Repeat the entries below exactly. Begin with the first line and end with the line that contains "Per the caption, the left".

Dataset entries -
-- Opening Marker --

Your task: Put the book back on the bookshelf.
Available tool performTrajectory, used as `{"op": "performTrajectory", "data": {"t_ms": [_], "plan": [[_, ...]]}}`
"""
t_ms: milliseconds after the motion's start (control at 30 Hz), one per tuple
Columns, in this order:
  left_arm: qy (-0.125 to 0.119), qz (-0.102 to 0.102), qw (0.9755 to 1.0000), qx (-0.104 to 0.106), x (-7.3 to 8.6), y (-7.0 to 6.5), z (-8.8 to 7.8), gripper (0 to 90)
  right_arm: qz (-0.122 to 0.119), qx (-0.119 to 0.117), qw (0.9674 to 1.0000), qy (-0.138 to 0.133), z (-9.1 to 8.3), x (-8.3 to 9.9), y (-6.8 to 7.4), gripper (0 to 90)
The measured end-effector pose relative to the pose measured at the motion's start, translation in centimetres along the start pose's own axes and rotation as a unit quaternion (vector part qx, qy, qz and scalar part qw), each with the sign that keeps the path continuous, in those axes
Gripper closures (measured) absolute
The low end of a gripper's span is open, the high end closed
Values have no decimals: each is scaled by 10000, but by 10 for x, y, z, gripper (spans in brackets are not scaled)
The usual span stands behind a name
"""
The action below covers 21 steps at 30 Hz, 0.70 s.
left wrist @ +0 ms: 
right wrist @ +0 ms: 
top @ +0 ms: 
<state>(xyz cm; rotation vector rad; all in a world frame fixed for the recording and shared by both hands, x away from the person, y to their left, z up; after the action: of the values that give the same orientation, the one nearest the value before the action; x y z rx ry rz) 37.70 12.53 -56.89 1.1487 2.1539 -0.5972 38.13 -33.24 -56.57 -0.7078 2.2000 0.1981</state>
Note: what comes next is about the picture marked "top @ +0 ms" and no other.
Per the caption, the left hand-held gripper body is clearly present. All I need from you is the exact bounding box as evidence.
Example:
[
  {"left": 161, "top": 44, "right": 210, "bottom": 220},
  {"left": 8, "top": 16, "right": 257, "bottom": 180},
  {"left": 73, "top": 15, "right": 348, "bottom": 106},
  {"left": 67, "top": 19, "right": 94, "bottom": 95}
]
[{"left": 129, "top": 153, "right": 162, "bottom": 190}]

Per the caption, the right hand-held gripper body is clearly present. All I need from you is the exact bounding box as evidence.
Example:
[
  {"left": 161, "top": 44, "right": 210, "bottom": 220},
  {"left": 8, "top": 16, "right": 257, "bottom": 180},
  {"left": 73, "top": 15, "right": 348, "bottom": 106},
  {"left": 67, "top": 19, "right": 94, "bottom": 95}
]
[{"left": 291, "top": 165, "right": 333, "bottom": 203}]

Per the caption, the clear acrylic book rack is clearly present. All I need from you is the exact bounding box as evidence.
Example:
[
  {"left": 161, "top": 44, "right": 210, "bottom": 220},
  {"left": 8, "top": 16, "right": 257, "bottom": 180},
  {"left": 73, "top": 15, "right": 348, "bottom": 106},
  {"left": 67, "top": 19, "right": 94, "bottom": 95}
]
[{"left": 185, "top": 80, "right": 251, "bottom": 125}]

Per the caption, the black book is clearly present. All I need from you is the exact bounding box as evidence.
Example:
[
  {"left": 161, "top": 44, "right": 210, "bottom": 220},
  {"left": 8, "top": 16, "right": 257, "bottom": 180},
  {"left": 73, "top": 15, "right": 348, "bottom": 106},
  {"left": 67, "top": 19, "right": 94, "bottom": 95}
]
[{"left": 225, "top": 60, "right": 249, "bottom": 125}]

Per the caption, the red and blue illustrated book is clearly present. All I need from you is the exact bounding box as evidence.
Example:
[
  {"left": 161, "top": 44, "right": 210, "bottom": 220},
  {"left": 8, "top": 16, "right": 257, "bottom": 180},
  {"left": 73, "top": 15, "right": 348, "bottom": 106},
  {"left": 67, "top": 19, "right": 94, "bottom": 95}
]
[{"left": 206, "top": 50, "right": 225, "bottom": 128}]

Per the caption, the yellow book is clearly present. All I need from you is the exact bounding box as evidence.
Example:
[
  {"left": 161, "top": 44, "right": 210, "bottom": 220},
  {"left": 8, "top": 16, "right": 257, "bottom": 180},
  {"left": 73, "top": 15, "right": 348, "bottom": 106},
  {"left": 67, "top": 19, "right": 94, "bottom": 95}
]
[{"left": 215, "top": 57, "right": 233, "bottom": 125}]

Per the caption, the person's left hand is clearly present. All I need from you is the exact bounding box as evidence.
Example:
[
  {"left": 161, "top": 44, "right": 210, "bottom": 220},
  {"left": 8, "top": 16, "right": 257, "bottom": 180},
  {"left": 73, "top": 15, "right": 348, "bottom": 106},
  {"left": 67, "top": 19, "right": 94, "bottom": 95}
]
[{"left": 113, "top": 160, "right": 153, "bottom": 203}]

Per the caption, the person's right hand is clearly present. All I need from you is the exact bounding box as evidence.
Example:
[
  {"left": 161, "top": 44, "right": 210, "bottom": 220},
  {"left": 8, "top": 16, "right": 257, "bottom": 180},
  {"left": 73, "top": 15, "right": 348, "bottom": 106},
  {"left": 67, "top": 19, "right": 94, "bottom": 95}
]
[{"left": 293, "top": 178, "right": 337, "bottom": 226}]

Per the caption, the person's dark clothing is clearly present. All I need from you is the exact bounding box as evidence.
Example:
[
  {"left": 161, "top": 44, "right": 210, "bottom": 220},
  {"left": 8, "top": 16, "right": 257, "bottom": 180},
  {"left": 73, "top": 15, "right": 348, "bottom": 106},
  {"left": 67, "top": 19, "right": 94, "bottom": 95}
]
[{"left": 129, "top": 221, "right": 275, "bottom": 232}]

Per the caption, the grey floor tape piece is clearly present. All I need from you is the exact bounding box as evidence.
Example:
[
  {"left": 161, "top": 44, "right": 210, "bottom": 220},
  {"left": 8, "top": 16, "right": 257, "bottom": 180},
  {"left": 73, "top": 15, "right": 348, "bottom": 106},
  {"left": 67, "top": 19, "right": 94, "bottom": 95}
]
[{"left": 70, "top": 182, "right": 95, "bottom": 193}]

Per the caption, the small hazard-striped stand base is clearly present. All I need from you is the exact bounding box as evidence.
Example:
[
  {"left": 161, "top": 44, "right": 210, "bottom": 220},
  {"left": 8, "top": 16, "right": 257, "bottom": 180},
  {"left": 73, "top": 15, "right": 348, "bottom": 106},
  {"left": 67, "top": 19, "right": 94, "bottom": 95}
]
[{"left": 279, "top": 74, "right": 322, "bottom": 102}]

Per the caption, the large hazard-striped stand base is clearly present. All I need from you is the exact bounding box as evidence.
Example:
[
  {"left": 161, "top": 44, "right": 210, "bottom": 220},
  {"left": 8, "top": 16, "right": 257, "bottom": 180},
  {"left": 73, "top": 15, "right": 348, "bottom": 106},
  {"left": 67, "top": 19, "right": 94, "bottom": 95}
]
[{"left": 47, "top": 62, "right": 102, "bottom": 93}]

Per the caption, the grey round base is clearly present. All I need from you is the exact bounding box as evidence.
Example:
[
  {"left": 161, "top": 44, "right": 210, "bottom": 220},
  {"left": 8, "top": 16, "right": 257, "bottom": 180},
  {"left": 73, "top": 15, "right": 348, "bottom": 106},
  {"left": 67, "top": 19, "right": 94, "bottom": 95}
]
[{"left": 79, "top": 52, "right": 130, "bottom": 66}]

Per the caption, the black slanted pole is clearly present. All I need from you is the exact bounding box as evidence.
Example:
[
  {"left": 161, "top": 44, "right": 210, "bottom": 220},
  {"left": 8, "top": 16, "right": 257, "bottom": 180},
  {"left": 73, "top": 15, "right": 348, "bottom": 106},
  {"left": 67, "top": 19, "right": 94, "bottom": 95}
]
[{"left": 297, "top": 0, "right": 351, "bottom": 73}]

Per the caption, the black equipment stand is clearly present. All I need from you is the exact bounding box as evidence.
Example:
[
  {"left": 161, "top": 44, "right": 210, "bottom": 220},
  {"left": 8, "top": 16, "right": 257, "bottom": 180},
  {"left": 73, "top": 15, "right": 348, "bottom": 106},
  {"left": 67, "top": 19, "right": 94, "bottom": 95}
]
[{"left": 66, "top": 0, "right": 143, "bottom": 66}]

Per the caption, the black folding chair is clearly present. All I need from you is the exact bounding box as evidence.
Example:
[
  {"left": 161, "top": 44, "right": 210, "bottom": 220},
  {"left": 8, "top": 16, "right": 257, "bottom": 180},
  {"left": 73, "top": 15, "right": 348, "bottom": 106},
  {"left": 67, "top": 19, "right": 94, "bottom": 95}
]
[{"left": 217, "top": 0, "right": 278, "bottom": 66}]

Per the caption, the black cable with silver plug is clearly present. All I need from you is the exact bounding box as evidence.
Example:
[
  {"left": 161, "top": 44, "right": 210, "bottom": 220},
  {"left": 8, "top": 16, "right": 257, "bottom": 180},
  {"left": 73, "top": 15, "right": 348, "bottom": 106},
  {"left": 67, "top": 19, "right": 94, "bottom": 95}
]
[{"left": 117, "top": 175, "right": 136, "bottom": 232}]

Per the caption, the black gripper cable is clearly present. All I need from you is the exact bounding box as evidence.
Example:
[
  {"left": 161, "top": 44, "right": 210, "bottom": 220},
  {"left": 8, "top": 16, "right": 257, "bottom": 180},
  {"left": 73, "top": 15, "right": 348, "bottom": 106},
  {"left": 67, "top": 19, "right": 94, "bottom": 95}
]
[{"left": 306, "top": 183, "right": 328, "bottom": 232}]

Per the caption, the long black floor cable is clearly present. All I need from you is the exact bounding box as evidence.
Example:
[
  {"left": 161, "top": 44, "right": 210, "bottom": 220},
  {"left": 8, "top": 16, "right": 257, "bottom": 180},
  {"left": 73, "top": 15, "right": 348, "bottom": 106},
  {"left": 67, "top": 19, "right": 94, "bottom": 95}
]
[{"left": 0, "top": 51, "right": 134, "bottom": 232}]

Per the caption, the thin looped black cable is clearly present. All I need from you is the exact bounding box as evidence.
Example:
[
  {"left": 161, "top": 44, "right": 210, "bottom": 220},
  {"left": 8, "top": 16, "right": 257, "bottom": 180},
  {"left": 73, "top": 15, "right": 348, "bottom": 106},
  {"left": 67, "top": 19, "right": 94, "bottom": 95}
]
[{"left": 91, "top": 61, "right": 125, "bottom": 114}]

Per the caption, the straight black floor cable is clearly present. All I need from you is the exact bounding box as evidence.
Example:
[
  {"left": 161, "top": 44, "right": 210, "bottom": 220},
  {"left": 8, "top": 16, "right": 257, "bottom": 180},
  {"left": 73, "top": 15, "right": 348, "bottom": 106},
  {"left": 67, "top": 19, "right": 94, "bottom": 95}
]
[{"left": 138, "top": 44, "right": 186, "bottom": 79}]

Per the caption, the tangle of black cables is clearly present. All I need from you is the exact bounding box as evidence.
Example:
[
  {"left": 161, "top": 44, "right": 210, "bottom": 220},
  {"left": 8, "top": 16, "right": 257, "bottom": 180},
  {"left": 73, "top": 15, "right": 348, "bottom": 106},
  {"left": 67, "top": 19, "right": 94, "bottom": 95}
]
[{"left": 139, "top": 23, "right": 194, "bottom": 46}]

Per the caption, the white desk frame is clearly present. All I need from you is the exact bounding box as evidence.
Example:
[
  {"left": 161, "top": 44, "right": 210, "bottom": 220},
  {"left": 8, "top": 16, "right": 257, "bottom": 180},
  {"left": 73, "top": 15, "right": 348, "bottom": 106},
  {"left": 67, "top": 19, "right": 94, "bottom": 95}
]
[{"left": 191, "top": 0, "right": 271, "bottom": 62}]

-- Closing Marker --

Result -
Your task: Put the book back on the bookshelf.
Available tool performTrajectory, used as `{"op": "performTrajectory", "data": {"t_ms": [_], "plan": [[_, ...]]}}`
"""
t_ms: milliseconds after the motion's start (control at 30 Hz), one per tuple
Columns, in this order:
  left_arm: qy (-0.125 to 0.119), qz (-0.102 to 0.102), qw (0.9755 to 1.0000), qx (-0.104 to 0.106), x (-7.3 to 8.6), y (-7.0 to 6.5), z (-8.8 to 7.8), gripper (0 to 90)
  right_arm: qz (-0.122 to 0.119), qx (-0.119 to 0.117), qw (0.9674 to 1.0000), qy (-0.138 to 0.133), z (-9.1 to 8.3), x (-8.3 to 9.9), y (-6.8 to 7.4), gripper (0 to 90)
The measured end-effector pose relative to the pose measured at the motion's start, translation in centimetres along the start pose's own axes and rotation as a unit quaternion (vector part qx, qy, qz and scalar part qw), each with the sign that keeps the path continuous, in those axes
Gripper closures (measured) absolute
The low end of a gripper's span is open, the high end closed
Values have no decimals: each is scaled by 10000, but by 10 for x, y, z, gripper (spans in brackets are not scaled)
The usual span stands behind a name
"""
The action below covers 21 steps at 30 Hz, 0.70 s.
left wrist @ +0 ms: 
right wrist @ +0 ms: 
top @ +0 ms: 
<state>(xyz cm; rotation vector rad; all in a world frame fixed for the recording and shared by both hands, x away from the person, y to their left, z up; after the action: of the values that give the same orientation, the one nearest the value before the action; x y z rx ry rz) 37.70 12.53 -56.89 1.1487 2.1539 -0.5972 38.13 -33.24 -56.57 -0.7078 2.2000 0.1981</state>
Note: what comes next is about the picture marked "top @ +0 ms" and no other.
Per the caption, the left hand-held gripper body is clearly present. All I need from you is the exact bounding box as evidence.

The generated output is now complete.